Each time you run ppol eval .. on a specific *results_all.txt, the resultant statistics output is appended to this file. That means so you can compare different ppol eval .. runs (statistics) with each other – even after a long time. Nice!

Each time you run ppol eval .. on a specific *results_all.txt, ONLY the last ppol eval .. run (statistics) is appended to *results_retained.txt, so in one view you can see what these retained measurements delivered as station orientations. Nice!
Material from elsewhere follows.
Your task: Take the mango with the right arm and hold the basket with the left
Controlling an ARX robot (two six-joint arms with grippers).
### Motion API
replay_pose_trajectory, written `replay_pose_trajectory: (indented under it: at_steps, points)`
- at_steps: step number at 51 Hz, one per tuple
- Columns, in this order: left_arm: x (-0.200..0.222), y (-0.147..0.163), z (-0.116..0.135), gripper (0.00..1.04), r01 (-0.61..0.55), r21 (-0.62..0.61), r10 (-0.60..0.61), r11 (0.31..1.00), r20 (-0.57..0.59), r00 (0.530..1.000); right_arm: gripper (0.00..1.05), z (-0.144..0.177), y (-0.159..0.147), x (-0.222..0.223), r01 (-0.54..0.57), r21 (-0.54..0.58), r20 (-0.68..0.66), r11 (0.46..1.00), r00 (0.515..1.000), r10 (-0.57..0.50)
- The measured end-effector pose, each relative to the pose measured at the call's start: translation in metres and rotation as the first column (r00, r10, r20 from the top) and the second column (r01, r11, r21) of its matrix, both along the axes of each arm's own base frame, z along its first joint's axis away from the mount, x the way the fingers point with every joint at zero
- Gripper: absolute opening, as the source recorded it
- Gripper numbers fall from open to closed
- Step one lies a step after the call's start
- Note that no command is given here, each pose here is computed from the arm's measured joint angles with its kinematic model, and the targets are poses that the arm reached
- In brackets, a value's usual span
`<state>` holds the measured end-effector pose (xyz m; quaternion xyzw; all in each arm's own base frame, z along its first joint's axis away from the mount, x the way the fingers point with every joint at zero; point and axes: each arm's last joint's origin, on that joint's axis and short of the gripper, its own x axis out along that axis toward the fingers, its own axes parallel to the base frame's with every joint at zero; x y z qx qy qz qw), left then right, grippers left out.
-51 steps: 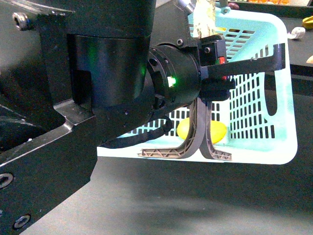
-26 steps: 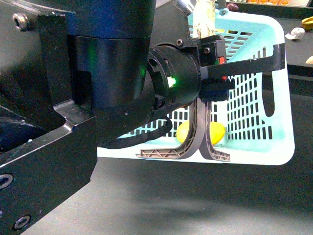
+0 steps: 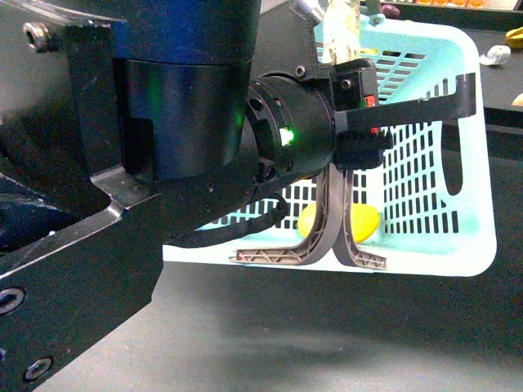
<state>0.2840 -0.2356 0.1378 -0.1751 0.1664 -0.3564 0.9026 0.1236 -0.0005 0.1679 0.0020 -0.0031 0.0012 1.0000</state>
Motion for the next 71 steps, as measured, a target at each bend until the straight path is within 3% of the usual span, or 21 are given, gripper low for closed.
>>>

When you run ppol eval .., only the statistics block is read from the config.yml, meaning changes in all other blocks will have no effect as they would require to re-do all measurements, which you can do of course by re-running ppol main ...

When running ppol .. via terminal command, it doesn’t matter if you put the file names into quotation marks or not, they are understood as Python strings anyway. ;)

You can only run ppol main .. or ppol eval .. via terminal command, for access to other parts of the toolbox you must enter your Python interpreter and import the respective modules (see Boni).

You can access ppol’s help function from terminal via ppol --help (or equally ppol -h).

Please do not rename the file endings of the output txt files (*.txt), i.e., only rename the station bit of these files if you must. This is because the file endings (_all.txt & _retained.txt) are hard-coded in the ppol package and are needed to create the correct outputs.

Via Python interpreter

Open your Python interpreter from the correct environment (see Installation) and do:

from ppol.run import ppol_main

config_file = 'absolute_path/to/config_file.yml'
ppol_main(config_file)

or similarly for re-evaluating the statistics:

from ppol.run import ppol_eval

config_file  = 'absolute_path/to/config_file.yml'
results_file = 'absolute_path/to/results_all.txt'
ppol_eval(config_file, results_file)

The logic of how to use these two functions is the same as described above in via terminal command.